Source data
═══

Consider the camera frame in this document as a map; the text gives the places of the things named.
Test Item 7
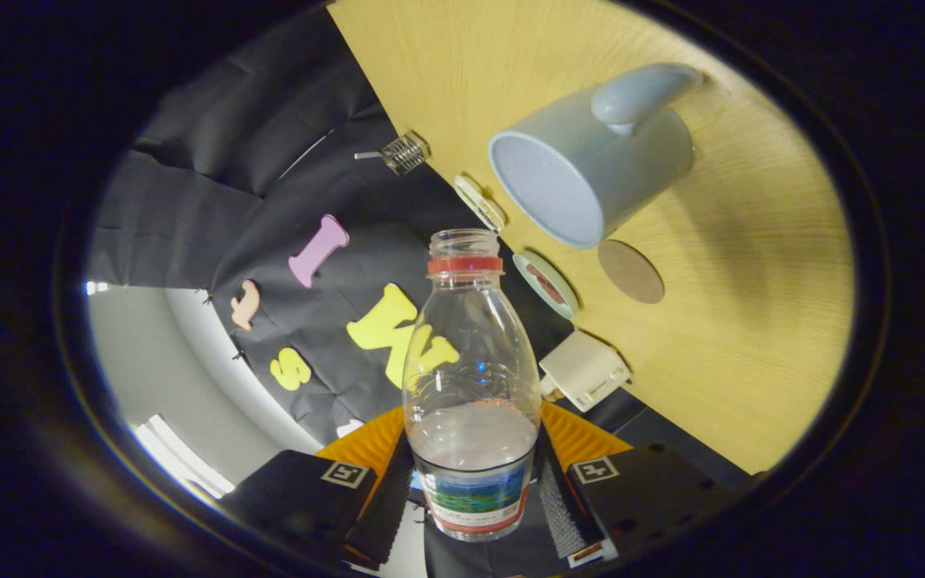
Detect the long ceiling light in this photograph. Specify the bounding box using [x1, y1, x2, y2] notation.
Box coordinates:
[135, 414, 236, 499]

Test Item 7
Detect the black backdrop cloth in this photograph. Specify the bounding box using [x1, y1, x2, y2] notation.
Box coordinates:
[89, 4, 752, 578]

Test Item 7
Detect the light blue cup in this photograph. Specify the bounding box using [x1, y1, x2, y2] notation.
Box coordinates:
[488, 63, 704, 250]

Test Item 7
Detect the wooden table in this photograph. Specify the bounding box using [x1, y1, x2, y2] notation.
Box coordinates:
[328, 0, 855, 474]

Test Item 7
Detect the pale green round plate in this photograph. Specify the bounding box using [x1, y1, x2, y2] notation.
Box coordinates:
[512, 250, 581, 321]

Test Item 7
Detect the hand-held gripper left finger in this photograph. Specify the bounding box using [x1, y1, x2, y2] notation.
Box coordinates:
[220, 405, 417, 572]

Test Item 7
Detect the brown round coaster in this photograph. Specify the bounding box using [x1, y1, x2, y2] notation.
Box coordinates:
[597, 239, 666, 305]

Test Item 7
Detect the clear plastic juice bottle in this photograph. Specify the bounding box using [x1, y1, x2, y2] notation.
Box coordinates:
[401, 228, 542, 542]

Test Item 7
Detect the white toaster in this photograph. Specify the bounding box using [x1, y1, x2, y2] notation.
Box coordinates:
[539, 329, 632, 413]

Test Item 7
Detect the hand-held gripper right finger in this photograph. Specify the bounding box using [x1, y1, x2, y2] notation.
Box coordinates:
[533, 400, 752, 569]

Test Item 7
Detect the white oblong dish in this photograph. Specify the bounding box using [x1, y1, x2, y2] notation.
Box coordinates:
[454, 174, 507, 234]

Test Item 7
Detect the brown meat piece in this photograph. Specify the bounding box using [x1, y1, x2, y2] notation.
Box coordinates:
[527, 263, 566, 306]

═══

In the records above, find each line with the word "light" and copy it out.

## [Problem solution]
Detect the long ceiling light in this photograph. Specify the bounding box using [x1, y1, x2, y2] notation.
Detect the light blue cup in this photograph. Specify the bounding box using [x1, y1, x2, y2] notation.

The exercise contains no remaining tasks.